WHAT TO WORK ON
Print, in exact form, the lines below from the one containing "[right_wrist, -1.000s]" through the one containing "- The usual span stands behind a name", and omit all others.

DATA SUPPLIED
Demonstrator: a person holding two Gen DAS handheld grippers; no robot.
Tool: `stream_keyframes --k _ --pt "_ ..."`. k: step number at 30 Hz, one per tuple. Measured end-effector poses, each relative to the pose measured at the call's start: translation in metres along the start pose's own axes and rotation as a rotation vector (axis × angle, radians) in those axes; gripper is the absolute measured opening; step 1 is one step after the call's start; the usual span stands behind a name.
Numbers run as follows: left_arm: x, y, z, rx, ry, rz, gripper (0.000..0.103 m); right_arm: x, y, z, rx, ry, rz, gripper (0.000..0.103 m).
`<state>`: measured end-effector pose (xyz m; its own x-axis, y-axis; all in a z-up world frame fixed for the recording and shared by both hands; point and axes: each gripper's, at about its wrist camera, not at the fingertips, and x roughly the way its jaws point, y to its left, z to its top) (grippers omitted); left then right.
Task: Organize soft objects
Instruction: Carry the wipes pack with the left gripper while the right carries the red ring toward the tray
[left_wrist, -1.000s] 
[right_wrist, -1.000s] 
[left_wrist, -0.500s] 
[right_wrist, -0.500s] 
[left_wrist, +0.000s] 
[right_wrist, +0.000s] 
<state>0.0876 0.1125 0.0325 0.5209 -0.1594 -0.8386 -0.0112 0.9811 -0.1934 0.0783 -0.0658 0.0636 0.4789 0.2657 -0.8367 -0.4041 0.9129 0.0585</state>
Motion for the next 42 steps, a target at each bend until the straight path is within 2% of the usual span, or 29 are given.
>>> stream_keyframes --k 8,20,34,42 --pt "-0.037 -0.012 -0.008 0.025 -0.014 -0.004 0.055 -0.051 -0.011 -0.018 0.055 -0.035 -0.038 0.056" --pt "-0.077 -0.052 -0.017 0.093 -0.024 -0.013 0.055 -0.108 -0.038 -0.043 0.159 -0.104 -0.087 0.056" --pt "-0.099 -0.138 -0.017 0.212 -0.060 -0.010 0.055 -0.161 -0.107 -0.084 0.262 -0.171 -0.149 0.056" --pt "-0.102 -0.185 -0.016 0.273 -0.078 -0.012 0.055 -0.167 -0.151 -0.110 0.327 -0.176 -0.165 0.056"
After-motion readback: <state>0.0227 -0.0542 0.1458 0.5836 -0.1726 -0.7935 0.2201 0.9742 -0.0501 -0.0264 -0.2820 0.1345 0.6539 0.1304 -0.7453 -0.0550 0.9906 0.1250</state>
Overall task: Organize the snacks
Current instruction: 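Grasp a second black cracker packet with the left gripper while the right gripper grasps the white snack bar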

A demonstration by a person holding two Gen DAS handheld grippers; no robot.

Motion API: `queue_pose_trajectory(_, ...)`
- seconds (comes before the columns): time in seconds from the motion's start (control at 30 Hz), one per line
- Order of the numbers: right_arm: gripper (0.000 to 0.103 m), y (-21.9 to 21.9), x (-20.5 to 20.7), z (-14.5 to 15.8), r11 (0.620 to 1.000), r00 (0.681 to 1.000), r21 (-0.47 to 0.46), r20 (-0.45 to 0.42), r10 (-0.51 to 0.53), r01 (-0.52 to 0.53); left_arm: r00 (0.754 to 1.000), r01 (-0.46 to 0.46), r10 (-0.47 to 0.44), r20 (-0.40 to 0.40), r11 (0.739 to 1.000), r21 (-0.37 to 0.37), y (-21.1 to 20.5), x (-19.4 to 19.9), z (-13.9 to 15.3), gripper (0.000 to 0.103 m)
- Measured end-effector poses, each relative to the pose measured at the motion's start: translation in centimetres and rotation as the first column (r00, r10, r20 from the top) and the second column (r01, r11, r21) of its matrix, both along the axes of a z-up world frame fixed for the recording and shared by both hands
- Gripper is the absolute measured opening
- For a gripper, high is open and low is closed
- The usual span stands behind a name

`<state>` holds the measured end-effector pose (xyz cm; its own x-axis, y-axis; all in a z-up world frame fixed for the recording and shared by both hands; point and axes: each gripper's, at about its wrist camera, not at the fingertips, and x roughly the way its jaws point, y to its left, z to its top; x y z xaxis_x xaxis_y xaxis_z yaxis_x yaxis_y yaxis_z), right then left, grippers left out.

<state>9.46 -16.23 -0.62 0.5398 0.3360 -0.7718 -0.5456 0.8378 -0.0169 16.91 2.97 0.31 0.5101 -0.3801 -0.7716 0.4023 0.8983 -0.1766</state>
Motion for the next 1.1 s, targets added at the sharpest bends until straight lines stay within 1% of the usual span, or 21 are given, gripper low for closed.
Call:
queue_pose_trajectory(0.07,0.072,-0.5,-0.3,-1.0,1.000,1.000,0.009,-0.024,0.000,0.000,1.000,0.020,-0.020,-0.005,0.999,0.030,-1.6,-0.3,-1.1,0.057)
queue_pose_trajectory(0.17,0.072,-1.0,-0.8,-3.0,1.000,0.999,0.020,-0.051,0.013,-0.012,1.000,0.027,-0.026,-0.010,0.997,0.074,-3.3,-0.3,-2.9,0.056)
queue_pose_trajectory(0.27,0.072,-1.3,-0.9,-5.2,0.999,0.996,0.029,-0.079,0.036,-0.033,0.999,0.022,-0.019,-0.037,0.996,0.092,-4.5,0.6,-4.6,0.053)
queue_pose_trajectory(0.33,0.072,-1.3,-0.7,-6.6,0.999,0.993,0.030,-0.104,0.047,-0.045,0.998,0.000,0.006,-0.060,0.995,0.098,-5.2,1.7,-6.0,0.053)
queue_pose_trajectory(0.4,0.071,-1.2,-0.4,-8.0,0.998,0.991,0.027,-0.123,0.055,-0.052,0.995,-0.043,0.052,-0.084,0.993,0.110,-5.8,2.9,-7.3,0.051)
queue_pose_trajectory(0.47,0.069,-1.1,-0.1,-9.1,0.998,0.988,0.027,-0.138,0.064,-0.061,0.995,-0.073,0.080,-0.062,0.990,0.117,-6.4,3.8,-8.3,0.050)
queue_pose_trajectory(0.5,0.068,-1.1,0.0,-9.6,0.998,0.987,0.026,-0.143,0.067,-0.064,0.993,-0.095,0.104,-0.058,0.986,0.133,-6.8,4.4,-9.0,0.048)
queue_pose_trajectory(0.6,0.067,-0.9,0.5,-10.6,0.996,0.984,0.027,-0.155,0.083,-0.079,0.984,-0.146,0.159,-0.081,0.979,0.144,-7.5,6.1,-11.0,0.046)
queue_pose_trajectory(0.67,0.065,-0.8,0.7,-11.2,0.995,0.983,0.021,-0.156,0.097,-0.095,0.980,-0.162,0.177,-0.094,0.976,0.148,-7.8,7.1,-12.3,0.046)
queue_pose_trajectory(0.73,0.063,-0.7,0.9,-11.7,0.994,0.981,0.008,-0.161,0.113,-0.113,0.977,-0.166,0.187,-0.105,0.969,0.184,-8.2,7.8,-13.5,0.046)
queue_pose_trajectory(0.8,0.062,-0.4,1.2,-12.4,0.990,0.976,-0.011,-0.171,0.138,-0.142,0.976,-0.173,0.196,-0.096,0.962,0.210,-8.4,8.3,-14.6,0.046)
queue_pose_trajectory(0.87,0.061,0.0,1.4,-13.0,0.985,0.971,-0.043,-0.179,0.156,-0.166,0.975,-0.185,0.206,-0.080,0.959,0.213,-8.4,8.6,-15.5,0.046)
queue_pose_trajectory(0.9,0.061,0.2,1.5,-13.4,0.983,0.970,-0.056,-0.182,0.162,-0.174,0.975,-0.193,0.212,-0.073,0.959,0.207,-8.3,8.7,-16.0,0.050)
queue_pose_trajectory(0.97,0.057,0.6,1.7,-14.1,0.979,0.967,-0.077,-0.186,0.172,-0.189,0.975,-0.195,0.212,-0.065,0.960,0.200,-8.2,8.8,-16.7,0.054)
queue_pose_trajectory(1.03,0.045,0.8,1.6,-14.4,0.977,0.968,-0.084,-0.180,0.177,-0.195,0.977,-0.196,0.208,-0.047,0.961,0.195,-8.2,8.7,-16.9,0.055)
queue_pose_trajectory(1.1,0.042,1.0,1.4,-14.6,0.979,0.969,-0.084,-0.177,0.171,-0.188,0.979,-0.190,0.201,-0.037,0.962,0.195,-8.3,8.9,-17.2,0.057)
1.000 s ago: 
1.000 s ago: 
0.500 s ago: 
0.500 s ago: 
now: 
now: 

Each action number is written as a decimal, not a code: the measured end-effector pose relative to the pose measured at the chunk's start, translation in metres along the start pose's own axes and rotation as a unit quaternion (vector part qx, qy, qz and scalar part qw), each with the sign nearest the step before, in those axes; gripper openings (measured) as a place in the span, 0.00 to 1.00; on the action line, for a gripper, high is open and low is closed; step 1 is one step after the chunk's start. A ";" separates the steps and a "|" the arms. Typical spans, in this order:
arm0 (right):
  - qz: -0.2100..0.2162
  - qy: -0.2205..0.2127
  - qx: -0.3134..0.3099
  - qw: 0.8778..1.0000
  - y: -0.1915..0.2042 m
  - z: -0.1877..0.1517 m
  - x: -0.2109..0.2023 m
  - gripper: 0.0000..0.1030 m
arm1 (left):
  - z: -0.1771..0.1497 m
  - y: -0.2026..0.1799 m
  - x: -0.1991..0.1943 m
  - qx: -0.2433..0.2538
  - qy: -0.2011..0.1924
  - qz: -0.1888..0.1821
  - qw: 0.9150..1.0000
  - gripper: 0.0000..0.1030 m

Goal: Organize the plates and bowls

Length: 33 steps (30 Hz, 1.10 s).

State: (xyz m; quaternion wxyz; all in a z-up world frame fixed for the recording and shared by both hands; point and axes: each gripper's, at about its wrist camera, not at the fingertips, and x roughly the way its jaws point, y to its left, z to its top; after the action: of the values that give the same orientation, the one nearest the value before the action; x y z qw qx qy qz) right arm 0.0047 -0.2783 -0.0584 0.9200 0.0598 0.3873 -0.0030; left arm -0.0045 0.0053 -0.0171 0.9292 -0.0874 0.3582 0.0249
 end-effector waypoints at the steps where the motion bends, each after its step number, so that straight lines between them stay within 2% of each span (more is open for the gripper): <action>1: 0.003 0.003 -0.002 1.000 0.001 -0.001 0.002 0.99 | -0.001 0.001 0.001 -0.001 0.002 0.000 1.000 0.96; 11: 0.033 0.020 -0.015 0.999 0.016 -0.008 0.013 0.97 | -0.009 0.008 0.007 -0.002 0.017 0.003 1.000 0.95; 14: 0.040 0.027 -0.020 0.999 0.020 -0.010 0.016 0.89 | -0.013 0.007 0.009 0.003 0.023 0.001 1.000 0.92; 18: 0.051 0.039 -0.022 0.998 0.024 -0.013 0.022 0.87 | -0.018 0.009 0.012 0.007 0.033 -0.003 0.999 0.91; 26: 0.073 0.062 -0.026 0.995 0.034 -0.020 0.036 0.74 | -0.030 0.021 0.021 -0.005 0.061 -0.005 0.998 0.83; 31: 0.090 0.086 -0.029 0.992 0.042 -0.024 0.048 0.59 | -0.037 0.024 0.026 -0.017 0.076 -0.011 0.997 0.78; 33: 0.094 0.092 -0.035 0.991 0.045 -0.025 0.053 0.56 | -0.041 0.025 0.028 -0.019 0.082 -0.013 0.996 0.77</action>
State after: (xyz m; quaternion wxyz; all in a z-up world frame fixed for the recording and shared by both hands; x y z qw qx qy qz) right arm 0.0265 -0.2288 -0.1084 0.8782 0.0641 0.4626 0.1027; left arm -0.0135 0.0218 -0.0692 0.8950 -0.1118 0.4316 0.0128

WRITTEN SOLUTION
[right_wrist, -1.000s] 
[left_wrist, -0.500s] 
[right_wrist, -0.500s] 
[left_wrist, +0.000s] 
[right_wrist, +0.000s] 
<state>0.0876 0.1125 0.0325 0.5209 -0.1594 -0.8386 -0.0112 0.9811 -0.1934 0.0783 -0.0658 0.0636 0.4789 0.2657 -0.8367 -0.4041 0.9129 0.0585</state>
Motion for the next 42 steps, a target at each bend until the straight path is within 2% of the usual span, or 29 are given.
>>> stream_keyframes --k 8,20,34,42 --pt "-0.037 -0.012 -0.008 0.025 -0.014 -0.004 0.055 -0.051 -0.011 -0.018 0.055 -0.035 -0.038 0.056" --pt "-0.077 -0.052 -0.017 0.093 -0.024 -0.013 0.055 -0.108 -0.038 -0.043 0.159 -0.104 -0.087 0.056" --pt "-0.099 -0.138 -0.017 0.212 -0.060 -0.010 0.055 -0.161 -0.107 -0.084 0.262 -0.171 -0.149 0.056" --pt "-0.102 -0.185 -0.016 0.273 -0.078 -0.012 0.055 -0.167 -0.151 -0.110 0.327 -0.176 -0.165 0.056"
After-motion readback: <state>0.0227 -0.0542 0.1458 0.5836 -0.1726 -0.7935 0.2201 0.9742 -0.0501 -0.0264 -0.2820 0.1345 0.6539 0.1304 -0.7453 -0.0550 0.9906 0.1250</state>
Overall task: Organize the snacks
Current instruction: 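Grasp a second black cracker packet with the left gripper while the right gripper grasps the white snack bar
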
A demonstration by a person holding two Gen DAS handheld grippers; no robot.

Motion API: `queue_pose_trajectory(_, ...)`
- seconds (comes before the columns): time in seconds from the motion's start (control at 30 Hz), one per line
- Order of the numbers: right_arm: gripper (0.000 to 0.103 m), y (-21.9 to 21.9), x (-20.5 to 20.7), z (-14.5 to 15.8), r11 (0.620 to 1.000), r00 (0.681 to 1.000), r21 (-0.47 to 0.46), r20 (-0.45 to 0.42), r10 (-0.51 to 0.53), r01 (-0.52 to 0.53); left_arm: r00 (0.754 to 1.000), r01 (-0.46 to 0.46), r10 (-0.47 to 0.44), r20 (-0.40 to 0.40), r11 (0.739 to 1.000), r21 (-0.37 to 0.37), y (-21.1 to 20.5), x (-19.4 to 19.9), z (-13.9 to 15.3), gripper (0.000 to 0.103 m)
- Measured end-effector poses, each relative to the pose measured at the motion's start: translation in centimetres and rotation as the first column (r00, r10, r20 from the top) and the second column (r01, r11, r21) of its matrix, both along the axes of a z-up world frame fixed for the recording and shared by both hands
- Gripper is the absolute measured opening
- For a gripper, high is open and low is closed
- The usual span stands behind a name

Thus the exercise is complete.